If str, it’s the name of a layer of the Keras model that is linearly mapped to the outputs. If list, it’s a list of str that each element corresponds to the name of layers. If a function, it should be able to receive a model that will be created using the ‘model_creator’ and the X inputs, and returns the outputs of the linear layer.

train_sizeint, optional (default = 100)

It represents the absolute number of train samples that must be selected as the initial training set. The search will begin with this many training samples and labels are required immediately. Please choose a number based on:

your budget.

the minumum number that you think is enough to train your model.

test_sizeint, optional (default = 100)

It represents the absolute number of test samples that will be held out for the evaluation of the model in all rounds of your active learning search. Note the test set will be acquired before search begins and won’t be updated later during search. Please choose a number based on:

your budget.

the diversity of the pool of candidates (U).

test_typestr, optional (default = ‘passive’)

The value must be either ‘passive’ or ‘active’. If passive, test set will be sampled randomly at the initialization. If active, test set will be sampled randomly at each round.
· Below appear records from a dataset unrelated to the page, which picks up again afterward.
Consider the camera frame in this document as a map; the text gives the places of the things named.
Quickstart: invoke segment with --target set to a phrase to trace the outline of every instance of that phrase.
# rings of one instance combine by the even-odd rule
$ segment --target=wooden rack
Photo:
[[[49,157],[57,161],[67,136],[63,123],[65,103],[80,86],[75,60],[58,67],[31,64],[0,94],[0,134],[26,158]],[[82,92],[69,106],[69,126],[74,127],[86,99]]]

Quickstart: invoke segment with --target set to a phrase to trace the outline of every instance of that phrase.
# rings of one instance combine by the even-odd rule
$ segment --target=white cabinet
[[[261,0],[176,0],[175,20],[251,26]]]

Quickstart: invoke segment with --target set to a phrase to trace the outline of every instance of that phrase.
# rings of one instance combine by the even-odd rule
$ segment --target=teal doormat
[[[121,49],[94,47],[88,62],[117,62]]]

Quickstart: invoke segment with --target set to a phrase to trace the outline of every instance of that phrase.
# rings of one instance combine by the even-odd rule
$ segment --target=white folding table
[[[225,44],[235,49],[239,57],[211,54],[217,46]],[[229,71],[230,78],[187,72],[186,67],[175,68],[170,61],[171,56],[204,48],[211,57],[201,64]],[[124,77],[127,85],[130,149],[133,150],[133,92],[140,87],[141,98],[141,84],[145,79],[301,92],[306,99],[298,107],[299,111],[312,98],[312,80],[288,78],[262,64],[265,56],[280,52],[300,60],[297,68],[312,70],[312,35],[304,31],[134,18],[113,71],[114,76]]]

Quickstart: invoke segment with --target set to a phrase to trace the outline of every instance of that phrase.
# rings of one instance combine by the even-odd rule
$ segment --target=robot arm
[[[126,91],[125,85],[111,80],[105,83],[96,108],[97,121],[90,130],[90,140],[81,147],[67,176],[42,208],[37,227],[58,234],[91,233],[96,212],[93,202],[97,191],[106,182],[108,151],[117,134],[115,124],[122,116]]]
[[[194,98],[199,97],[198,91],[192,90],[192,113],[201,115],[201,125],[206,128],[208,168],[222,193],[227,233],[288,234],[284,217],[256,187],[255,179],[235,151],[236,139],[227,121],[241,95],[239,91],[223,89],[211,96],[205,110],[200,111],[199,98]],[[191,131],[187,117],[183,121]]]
batch_sizelist, optional (default = [10])

This is a list of maxumum three non-negative int values. Each value specifies the number of data points that our active learning approaches should query every round. The order of active learning approaches are as follows:

Batch Expected Model Change Maximization (BEMCM)

Query By Committee (QBC)

Distribution Shift Alleviation (DSA)

Note that the last method (i.e., DSA) is a complement to the first two methods and can not be specified alone.

historyint, optional (default = 2)

This parameter must be an integer and greater than one. It specifies the number of previous active learning rounds to memorize for the distribution shift alleviation (DSA) approach.

Attributes

querieslist

This list provides information regarding the indices of queried candidates. for each element of the list:

The index-0 is a short description.

The index-1 is an array of indices.

query_numberint

The number of rounds you have run the active learning search method.

U_indicesndarray

This is an array of the remaining unlabeled indices.

train_indicesndarray

This is an array of all candidates’ indices that are used as the training data.

test_indicesndarray

This is an array of all candidates’ indices that are used as the test data.

Y_predndarray

The predicted Y values at the current stage. These values will be updated after each run of search method.

resultspandas.DataFrame

The final results of the active learning approach.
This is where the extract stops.